** RECORDS PROVIDED follows **

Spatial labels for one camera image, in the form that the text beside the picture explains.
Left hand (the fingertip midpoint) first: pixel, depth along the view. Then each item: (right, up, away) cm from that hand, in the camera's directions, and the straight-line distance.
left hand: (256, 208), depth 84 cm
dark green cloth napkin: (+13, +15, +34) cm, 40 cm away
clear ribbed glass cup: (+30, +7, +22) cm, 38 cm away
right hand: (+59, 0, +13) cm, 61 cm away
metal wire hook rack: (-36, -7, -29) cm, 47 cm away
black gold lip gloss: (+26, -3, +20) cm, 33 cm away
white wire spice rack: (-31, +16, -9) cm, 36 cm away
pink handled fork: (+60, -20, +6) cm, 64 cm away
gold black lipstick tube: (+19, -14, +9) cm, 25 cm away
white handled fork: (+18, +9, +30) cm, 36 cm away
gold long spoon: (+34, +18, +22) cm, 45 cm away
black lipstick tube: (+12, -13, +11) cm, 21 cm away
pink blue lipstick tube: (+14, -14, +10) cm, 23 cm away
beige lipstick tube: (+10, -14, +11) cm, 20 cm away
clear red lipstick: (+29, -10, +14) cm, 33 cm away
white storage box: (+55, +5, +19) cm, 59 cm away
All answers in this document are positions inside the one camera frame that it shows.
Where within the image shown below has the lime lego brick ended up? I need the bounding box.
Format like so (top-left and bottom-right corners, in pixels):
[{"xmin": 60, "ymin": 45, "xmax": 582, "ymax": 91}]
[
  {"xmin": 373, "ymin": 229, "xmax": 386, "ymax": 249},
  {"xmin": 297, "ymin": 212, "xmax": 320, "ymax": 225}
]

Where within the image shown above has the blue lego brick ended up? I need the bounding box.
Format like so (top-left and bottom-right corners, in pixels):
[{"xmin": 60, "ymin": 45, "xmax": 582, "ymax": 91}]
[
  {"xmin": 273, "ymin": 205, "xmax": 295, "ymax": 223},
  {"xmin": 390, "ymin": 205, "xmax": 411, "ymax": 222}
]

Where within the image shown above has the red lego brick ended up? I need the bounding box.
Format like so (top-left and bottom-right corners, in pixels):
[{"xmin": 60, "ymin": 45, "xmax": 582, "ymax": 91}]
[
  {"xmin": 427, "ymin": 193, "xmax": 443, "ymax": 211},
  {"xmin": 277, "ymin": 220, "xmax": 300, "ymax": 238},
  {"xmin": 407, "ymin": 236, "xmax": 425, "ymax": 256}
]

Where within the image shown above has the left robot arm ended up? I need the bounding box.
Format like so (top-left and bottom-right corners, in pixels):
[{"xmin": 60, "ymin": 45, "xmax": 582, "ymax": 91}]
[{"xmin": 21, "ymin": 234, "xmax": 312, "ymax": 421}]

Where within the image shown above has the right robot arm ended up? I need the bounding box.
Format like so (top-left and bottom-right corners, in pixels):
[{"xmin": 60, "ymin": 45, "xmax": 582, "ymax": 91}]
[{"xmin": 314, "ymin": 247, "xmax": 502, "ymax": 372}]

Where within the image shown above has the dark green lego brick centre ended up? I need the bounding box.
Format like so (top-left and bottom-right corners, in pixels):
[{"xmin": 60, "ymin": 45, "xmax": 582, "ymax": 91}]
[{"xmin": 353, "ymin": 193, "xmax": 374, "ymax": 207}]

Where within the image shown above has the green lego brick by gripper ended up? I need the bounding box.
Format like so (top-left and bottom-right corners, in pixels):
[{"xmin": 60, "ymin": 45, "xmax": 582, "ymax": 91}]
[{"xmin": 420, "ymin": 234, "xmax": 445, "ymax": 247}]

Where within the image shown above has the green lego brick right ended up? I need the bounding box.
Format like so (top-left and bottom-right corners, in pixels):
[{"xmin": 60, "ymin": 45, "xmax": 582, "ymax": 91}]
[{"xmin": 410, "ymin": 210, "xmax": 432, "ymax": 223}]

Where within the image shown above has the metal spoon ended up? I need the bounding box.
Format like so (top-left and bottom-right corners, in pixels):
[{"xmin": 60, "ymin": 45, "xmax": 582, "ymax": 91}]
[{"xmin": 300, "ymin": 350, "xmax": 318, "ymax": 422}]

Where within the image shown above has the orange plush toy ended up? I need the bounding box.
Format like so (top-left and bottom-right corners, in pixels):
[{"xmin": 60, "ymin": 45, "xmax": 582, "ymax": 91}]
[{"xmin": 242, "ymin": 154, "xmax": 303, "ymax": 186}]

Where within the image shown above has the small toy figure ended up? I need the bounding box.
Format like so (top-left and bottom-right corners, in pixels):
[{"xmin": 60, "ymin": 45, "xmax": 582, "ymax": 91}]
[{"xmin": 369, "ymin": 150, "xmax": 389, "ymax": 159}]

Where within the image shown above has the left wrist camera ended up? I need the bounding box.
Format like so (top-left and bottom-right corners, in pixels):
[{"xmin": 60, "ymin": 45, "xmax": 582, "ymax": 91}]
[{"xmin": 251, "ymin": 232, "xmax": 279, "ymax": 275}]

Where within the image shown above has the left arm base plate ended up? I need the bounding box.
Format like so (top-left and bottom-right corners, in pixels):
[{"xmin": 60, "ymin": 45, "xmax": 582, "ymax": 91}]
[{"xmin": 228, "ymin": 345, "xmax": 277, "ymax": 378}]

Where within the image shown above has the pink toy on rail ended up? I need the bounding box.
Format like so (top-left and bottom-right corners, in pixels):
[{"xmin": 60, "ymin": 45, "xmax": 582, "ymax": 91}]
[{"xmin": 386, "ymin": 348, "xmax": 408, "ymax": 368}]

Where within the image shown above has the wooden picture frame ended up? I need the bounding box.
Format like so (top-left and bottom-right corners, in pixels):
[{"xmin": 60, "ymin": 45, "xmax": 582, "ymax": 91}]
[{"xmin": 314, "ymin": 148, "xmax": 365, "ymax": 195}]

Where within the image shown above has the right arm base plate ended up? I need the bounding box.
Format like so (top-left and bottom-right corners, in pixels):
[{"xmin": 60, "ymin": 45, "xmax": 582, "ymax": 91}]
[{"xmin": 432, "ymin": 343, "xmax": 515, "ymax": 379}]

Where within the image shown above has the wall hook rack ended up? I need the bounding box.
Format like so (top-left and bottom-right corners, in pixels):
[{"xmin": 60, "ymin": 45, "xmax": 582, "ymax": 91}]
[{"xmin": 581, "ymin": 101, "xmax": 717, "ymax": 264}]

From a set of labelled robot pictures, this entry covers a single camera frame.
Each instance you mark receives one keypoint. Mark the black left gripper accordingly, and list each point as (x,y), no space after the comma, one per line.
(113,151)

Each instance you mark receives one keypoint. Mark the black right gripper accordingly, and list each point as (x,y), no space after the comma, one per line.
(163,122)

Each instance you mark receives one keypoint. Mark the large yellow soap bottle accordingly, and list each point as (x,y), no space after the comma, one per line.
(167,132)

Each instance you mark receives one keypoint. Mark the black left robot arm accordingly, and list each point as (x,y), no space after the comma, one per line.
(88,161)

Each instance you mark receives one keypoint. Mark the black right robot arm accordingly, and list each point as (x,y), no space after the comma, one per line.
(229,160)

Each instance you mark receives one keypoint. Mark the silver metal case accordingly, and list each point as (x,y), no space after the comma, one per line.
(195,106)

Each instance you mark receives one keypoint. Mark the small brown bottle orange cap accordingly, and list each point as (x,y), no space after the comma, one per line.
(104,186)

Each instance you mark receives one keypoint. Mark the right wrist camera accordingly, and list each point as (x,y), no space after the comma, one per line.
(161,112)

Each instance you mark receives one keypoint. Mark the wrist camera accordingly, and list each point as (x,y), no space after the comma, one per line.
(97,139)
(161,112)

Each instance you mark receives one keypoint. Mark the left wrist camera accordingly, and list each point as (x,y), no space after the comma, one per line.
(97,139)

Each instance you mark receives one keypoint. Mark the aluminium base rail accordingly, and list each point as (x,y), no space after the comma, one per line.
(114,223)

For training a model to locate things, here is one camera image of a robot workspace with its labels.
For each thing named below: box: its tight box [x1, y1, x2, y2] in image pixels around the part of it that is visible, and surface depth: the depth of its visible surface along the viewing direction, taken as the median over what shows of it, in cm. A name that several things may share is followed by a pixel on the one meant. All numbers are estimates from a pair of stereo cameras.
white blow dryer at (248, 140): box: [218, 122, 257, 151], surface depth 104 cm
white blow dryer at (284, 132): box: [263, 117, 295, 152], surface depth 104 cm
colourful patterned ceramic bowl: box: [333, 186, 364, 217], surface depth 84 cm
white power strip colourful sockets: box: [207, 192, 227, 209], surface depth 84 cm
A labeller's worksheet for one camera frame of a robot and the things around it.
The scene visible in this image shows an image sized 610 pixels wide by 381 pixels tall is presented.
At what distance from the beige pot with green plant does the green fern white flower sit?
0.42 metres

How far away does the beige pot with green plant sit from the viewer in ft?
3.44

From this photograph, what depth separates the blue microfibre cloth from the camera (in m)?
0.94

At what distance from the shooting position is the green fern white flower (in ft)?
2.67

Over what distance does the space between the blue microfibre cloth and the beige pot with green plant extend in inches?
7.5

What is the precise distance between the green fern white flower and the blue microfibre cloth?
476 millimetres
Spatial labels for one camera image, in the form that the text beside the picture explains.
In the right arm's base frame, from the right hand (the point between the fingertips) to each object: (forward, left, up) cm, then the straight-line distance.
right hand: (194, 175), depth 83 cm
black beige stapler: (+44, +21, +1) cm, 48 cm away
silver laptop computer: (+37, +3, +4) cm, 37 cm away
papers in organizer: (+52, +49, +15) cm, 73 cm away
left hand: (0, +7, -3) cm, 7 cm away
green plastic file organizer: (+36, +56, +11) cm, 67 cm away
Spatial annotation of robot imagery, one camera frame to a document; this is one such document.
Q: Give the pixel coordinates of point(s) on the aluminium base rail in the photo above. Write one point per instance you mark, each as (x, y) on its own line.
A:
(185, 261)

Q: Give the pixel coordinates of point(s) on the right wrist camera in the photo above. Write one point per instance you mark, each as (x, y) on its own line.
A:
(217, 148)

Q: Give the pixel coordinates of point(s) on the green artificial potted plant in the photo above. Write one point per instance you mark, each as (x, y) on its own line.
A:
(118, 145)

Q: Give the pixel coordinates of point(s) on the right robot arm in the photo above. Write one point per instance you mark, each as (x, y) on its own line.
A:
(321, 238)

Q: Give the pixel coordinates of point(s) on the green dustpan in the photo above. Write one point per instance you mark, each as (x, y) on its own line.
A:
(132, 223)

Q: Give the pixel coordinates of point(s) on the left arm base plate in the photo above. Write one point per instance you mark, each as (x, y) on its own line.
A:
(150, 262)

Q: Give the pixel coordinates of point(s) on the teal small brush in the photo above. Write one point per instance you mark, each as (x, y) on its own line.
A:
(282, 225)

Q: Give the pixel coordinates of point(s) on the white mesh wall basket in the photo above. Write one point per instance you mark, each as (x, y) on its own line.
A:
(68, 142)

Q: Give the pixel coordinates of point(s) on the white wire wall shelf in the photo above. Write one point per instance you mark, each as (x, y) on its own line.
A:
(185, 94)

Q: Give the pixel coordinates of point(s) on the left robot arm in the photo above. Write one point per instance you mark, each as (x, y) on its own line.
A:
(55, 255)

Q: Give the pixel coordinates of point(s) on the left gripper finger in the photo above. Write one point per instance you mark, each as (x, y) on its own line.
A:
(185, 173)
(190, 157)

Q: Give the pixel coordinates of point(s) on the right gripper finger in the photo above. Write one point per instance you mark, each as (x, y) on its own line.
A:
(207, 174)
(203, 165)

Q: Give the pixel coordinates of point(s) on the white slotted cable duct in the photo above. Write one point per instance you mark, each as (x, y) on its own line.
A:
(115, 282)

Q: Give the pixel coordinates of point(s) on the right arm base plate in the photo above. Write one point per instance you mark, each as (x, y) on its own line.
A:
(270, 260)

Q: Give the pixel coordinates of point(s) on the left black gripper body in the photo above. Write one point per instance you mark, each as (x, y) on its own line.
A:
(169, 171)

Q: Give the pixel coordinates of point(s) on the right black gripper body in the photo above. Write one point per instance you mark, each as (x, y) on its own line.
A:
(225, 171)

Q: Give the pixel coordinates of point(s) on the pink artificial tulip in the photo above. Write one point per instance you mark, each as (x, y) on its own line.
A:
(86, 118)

** End of RECORDS PROVIDED **

Your task is to quote the lines above, beginning with the first and ending with the one that holds "Where within the image shown below".

_REPLY TO THE TASK:_
Spatial labels for one camera image, in the form that the text beside the picture explains.
Left hand (the fingertip midpoint) first: pixel, depth along the view. Then each item: (right, up, away) cm from that hand, in the camera's directions, and the straight-line distance.
left hand: (256, 208), depth 84 cm
dark green cloth napkin: (+13, +15, +34) cm, 40 cm away
clear ribbed glass cup: (+30, +7, +22) cm, 38 cm away
right hand: (+59, 0, +13) cm, 61 cm away
metal wire hook rack: (-36, -7, -29) cm, 47 cm away
black gold lip gloss: (+26, -3, +20) cm, 33 cm away
white wire spice rack: (-31, +16, -9) cm, 36 cm away
pink handled fork: (+60, -20, +6) cm, 64 cm away
gold black lipstick tube: (+19, -14, +9) cm, 25 cm away
white handled fork: (+18, +9, +30) cm, 36 cm away
gold long spoon: (+34, +18, +22) cm, 45 cm away
black lipstick tube: (+12, -13, +11) cm, 21 cm away
pink blue lipstick tube: (+14, -14, +10) cm, 23 cm away
beige lipstick tube: (+10, -14, +11) cm, 20 cm away
clear red lipstick: (+29, -10, +14) cm, 33 cm away
white storage box: (+55, +5, +19) cm, 59 cm away
All answers in this document are positions inside the one camera frame that it shows.
Where within the image shown below has the lime lego brick ended up? I need the bounding box.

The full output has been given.